Following some research, and relying on an unproven conjecture, I have now solved (an interpretation of) the hard problem by the simple technique of finding a solution to the easy problem, removing the corresponding rows from the matrix, and trying again. I tried to post a solution here, but apparently it looks like spam: I shall post it in the forum.
Addendum (2009-09-18 09:21): Oops. I wasn't removing all the rows I should have done. Now fixed and 6 weeks generated after 10 minutes...
Addendum (2009-09-18 12:21): And still only 6 weeks generated after more than 3 hours. How embarrassing.
Admin
Riiight. Because a "while(true){ continue;/break;} is much more proper... <rolleyes/>
Here's a nickel kid.
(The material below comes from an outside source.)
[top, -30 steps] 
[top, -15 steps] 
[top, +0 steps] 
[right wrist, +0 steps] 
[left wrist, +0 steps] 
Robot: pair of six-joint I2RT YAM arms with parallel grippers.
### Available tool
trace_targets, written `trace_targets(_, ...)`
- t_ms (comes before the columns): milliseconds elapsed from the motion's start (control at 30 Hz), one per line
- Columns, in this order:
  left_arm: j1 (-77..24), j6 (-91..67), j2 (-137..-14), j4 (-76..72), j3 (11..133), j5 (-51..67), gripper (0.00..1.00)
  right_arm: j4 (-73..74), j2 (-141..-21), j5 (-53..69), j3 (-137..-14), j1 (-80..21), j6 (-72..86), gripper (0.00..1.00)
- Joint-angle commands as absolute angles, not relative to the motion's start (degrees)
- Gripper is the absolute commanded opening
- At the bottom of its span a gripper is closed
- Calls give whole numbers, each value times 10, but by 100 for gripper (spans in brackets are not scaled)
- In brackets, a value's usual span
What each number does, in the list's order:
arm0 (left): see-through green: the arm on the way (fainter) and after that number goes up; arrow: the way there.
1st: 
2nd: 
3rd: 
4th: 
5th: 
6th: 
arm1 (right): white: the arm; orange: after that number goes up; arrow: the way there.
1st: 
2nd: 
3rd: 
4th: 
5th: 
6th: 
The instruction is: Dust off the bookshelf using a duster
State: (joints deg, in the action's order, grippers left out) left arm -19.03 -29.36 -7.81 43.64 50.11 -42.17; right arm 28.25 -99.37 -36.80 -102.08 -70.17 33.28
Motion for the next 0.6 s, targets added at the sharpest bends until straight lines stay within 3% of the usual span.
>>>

Go buy yourself a proper programming education.
Admin
Admin
The mere fact that you would find that suggestion laughable does confirm the fact that you need proper programming education.
while(true) { a; if(x) { continue; } b; break; }can be converted to:
done = false; while(!done) { a; if(!x) { b; done = true; } }God have mercy on your coworkers' souls.
Admin
Slightly less non-serious solution.
String[] Ladies = { "A", "B", "C", "D", "E", "F", "G", "H", "I", "J", "K", "L", "M", "N", "O" }; LinkedList<String[]> results = new LinkedList<String[]>(); String[] Current = new String[3]; bool sadface = false; int x,y,z,a; bool b1,b2,b3; for (x = 0; x < 15; ++x) { Current[0] = Ladies[x]; for (y = 0; y < 15; ++y) { Current[1] = Ladies[y]; for (z = 0; z < 15; ++z) { Current[2] = Ladies[z]; if (Current[0].Equals(Current[1])) { continue; } if (Current[0].Equals(Current[2])) { continue; } if (Current[1].Equals(Current[2])) { continue; } for (a = 0; a < results.Count; ++a) { b1 = (Current[0].Equals(results.ElementAt(a)[0]) || Current[0].Equals(results.ElementAt(a)[1]) || Current[0].Equals(results.ElementAt(a)[2])); b2 = (Current[1].Equals(results.ElementAt(a)[0]) || Current[1].Equals(results.ElementAt(a)[1]) || Current[1].Equals(results.ElementAt(a)[2])); b3 = (Current[2].Equals(results.ElementAt(a)[0]) || Current[2].Equals(results.ElementAt(a)[1]) || Current[2].Equals(results.ElementAt(a)[2])); if (b1 && b2 || b1 && b3 || b2 && b3) { sadface=true; break; } } if (sadface) { sadface = false; continue; } String[] res = new String[3]; Current.CopyTo(res, 0); results.AddLast(res); Console.WriteLine(results.Count.ToString() + ":" + results.ElementAt(results.Count - 1)[0].ToString() + results.ElementAt(results.Count - 1)[1].ToString() + results.ElementAt(results.Count - 1)[2].ToString()); } } } Console.ReadLine();I don't suppose there's a cleaner way to break out of two loops?